- Born: June 14, 1970 England
- Died: September 8, 2024 (aged 54)
- Genres: Rock, punk rock, heavy metal, glam rock
- Occupation: Drummer
- Instruments: Drums, percussion
- Years active: 1990s–2024
- Spouse: ; Jessica Rush ​(m. 2023)​

= Robin Guy =

English musician (1970–2024)

Robin Guy (14 June 1970 — 8 September 2024) was an English rock drummer known for his live performances and wide-ranging session work. He played with Rachel Stamp, Sham 69, All About Eve and others, he also substituted for Faith No More's Mike Bordin on Top of the Pops. He co-founded the band GMT alongside Bernie Tormé and John McCoy.

Guy was celebrated in tribute articles following his death from cancer in September 2024.

==Early life and education==
Robin Guy was born on 14 June 1970 in England. He began playing drums in his early teenage years and cited discovering Iron Maiden at the age of 13 as a pivotal moment in shaping his musical direction.

Although he took a formal drum course early on, he later expressed that his performance style evolved more through experimentation and live playing rather than formal lessons. He described adopting unconventional techniques—such as animated motion behind the kit—partly in reaction against rigid teaching methods, which he felt limited his personal expression.

==Personal life==
Guy was married to drummer Jessica Rush after eight years together, from 2023 until his death. They were married on June 11, 2023, at Bliss Chapel, in Las Vegas, Nevada.

==Career==
===Session and touring work===
Robin Guy began working professionally as a drummer in the early 1990s. He performed and recorded with a number of UK and international rock bands across various genres. He was a member of the glam rock band Rachel Stamp, and also played live or recorded with acts including Sham 69, All About Eve, Bay City Rollers, Tattoo of Pain, and GMT. In addition to his work with Rachel Stamp and Sham 69, Guy also performed with bands including Violent New Breed and Ragdolls.

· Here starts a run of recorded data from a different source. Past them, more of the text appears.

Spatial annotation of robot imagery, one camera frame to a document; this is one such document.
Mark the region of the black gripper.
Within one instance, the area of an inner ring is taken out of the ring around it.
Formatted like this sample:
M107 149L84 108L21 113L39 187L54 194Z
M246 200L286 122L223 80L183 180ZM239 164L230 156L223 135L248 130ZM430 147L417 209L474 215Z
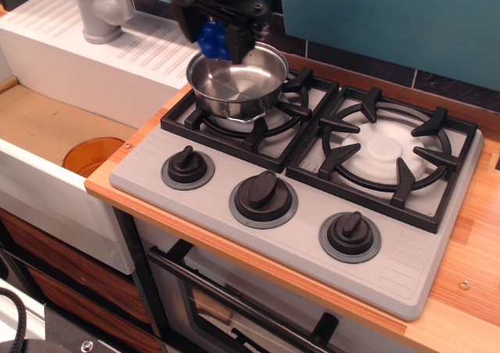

In 1997, Guy appeared on the BBC television programme Top of the Pops, standing in for Faith No More drummer Mike Bordin during a live mimed performance of the song "Ashes to Ashes".

In 2002, Guy performed as drummer in Bruce Dickinson's touring band during a European festival series while Iron Maiden was on hiatus. The band featured Pete Friesen (guitar) and Chris Dale (bass), and appeared at events such as Wacken Open Air.

Guy was a founding member of the band GMT, alongside former Gillan members Bernie Tormé and John McCoy, releasing the album Bitter & Twisted in 2006.

In 2010, Guy was announced as the drummer for Tigertailz for a series of live dates, succeeding Matt Blakout. He performed at festivals including Hard Rock Hell and featured on the live recording *Bezerk Live – Burnin’ Fuel*.

In October 2022, original Tigertailz vocalist Steevi Jaimz performed Young and Crazy live in full at a London concert. The band included Robin Guy on drums, guitarist Kai (Esprit D'Air), and bassist Rob Lane.

==Performance and style==
Guy was noted for his energetic live drumming and theatrical stage presence. His live performances often incorporated showmanship techniques such as stick tricks and mid-performance standing, while maintaining traditional rock and punk drumming techniques.

==Teaching and clinics==
Guy was also involved in music education, having taught drums at the Brighton Institute of Modern Music and delivered numerous masterclasses over the course of his career.

==Influences==
In a 2024 interview with Pearl Drums, Guy cited Iron Maiden, The Police, and Adam & The Ants as early inspirations for their "seriously original stuff". He also praised Chad Smith (Red Hot Chili Peppers), Vinnie Paul (Pantera), and Ronald Bruner Jr. among others.

==Death and legacy==
Guy died on 8 September 2024 of cancer, announced by his wife, Jessica Rush. Following the announcement of his death, tributes were shared across the music industry. John Robb (The Membranes) described him as "an extraordinary drummer whose power and finesse made him one of the most in demand players on the scene", particularly for his work with Rachel Stamp and All About Eve. Music critic Simon Price called him "one of those super-energetic, all-action drummers who makes every gig 20 per cent more watchable".

Singer Julianne Regan also wrote that it was "such a privilege to have known him and to have had him in the band", while fans praised him as "a tremendously talented drummer", "super showman", and "an incredible force behind that kit".